Do we have to dare the edges? I think so. This river skiing is pretty tame stuff. A little risk adds the spice. Bagel and CC are interested in other spice, though. The highlight of their outings are the fishwastes at the smelt camps. MMM. It got so bad this winter that I had to herd them past the camps, or spend an age playing hide-and-seek. Bagel is particularly sneaky. He’ll drop back out of my peripheral vision, then cut behind a shanty, and snake away. If I happen to look when he’s on the dodge, it’s a hoot. His neck stretches out, ears down, and he goes all skulky. He knows he’s being “bad.” If I catch him, he looks abject, but will be selectively deaf, particularly stiff and slow moving, and disappear if my attention strays. Damned old fool.

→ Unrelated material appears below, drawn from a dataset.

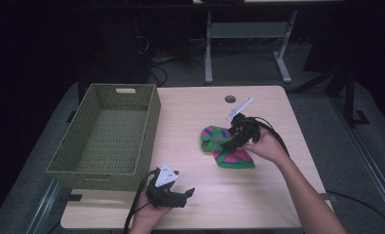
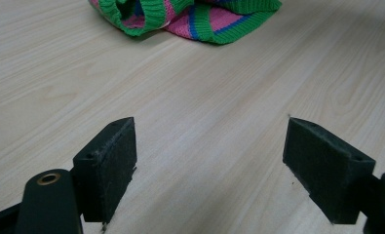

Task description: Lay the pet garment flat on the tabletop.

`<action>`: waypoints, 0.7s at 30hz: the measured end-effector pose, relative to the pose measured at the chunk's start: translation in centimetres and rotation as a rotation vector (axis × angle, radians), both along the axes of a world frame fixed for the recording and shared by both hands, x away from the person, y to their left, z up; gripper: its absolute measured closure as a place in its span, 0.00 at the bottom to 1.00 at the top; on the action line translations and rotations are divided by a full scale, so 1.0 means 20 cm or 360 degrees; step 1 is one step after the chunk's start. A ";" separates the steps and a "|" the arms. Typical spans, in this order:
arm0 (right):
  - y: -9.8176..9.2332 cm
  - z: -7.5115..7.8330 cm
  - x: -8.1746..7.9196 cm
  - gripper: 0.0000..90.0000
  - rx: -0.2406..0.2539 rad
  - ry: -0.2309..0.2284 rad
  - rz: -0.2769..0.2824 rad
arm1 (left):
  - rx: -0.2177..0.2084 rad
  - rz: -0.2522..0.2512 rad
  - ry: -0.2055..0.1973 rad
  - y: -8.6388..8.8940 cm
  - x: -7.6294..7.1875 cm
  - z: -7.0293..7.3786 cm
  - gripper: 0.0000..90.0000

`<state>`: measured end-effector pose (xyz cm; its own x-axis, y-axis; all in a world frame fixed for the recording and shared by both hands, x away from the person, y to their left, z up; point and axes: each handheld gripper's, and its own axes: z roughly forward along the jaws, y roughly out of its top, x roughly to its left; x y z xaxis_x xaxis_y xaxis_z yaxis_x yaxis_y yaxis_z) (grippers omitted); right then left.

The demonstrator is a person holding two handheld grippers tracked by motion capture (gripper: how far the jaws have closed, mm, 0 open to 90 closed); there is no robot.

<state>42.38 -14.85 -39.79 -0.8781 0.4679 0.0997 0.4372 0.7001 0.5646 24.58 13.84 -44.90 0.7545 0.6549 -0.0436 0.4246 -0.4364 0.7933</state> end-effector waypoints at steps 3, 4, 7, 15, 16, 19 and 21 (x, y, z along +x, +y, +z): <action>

They remember every ripe carcass that was ever in their travels, and I know where they are likely to slip off into the woods for a nostalgic moment. One afternoon CC and I hid under the shore while Bagel checked out some deer bones, and he stumbled out onto the river about an hundred yards ahead of us, doing worried little sprints when he didn’t see us in front of him. The wind was a dead muzzler, and he didn’t hear my whistle or my shouts, just kept running ahead. CC and I chased him for about half a mile, until he paused at a bend, standing in that HUH pose.. like where are they? Then he started sniffing around and cocked a leg to make his mark. At that instant he spotted us, and almost fell over. I laughed so hard I did.

Winter light is precious, and when it’s in full glitter you can feel it charging your batteries. The dazzle on river ice and snow creates an ethereal expanse, and you can float right out onto another plane. The damnfool dogs turn into mythic creatures hovering in white space. When an eagle jumps and lifts your eyes, all the grumbling goes mute. Then, all too often, the blue pales, and altostratus fans across the sky. The sunlight goes all sallow, the colors pewter out. The air gets denser. At the edge of evening descending grays take on a faint ruddy blush, and the wind hardens southerly. We fly home with the gale at our backs, hallooing the coming snow.

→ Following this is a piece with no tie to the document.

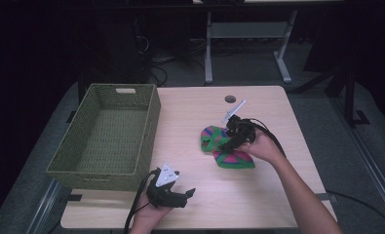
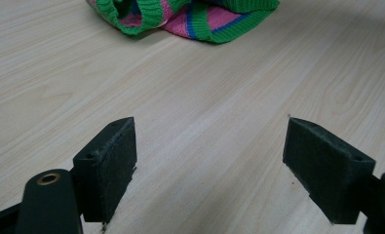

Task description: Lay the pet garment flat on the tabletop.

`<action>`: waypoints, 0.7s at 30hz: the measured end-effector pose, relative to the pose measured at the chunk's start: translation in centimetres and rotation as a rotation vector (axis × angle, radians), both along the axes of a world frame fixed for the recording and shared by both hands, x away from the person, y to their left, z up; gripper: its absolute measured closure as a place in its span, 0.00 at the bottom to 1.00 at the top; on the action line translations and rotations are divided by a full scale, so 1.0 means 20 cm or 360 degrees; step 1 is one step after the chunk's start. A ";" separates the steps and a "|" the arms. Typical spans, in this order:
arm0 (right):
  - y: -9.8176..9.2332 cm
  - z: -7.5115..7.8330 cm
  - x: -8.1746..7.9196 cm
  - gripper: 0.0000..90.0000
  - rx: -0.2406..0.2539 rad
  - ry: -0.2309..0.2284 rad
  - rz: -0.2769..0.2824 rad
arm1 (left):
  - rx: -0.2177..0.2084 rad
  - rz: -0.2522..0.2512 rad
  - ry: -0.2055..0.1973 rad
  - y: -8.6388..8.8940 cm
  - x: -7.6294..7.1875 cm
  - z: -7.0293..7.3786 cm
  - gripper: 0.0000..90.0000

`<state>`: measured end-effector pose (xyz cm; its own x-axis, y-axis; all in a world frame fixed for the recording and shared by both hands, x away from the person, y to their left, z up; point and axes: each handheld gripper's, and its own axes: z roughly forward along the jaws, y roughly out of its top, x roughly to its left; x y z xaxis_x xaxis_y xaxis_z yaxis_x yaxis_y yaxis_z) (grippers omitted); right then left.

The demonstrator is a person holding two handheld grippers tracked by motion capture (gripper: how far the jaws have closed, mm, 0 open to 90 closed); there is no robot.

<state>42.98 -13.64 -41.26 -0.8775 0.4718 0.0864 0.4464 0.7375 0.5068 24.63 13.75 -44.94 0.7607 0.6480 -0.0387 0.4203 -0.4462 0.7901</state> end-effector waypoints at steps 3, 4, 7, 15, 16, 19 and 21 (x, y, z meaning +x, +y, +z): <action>0.02 -0.03 0.00 0.24 -0.0036 0.0011 0.0008 | -0.0012 0.0006 0.0008 0.00 0.00 0.00 0.22; 0.02 -0.03 0.01 0.24 -0.0042 0.0014 0.0012 | -0.0014 0.0005 0.0008 0.00 0.00 0.00 0.22; 0.03 -0.05 0.01 0.24 -0.0054 0.0015 0.0013 | -0.0009 0.0001 0.0007 0.00 0.00 0.00 0.22; 0.05 -0.11 0.02 0.26 -0.0187 0.0013 -0.0007 | -0.0014 0.0006 0.0006 -0.01 -0.01 0.00 0.22; 0.05 -0.12 0.02 0.26 -0.0198 0.0015 -0.0015 | -0.0014 0.0004 0.0006 -0.01 -0.01 0.00 0.22; 0.05 -0.14 0.02 0.29 -0.0232 -0.0009 -0.0029 | -0.0013 0.0002 0.0007 -0.01 0.00 0.00 0.22; 0.05 -0.15 0.02 0.33 -0.0257 -0.0042 -0.0029 | -0.0009 0.0000 0.0006 -0.01 0.00 0.00 0.22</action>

After a new snowfall it's often better skiing at night. The powder gets crusty and loses it’s mid-day stickiness. Moonlight on a white river is one road to the otherworld, and you could easily dream across the divide, if the frost didn’t pinch you awake. Even a pitchdark night can’t hide the way on a winter river. The dogs become wraiths flickering across your peripheral vision, the wooded shores a looming presence, all your senses on high alert. One bagend night Mr. Mann and I were kickgliding downriver below Bernard’s camps when a voice in the woods spooked to us.

HOOhoo...hoo...hoo. HOOhoo...hoo...hoo.

 


50TH and 2ND

Indeed. And last week, out on the river ice, with the sky all pewtered over, and the world at arms length, I skied myself into a trance, meditating on a dying old man in New York City. I’d gone out to blow the dust off and get my blood circulating, but had pushed on beyond my usual round. The dogs had fallen way behind, and I was moving by pure instinct, in that silent place where the spirit dances free. Finally I coasted to a stop, emptied out.. where the unity begins.

“LET GO!” I shouted. “LET GO!”

[Peggy's father died while we were between journeys, granting her the time to be with him, and to begin her grieving at home. Then we set off again, and Peggy could fill her days with the American road. A graceful parting, and a new beginning.]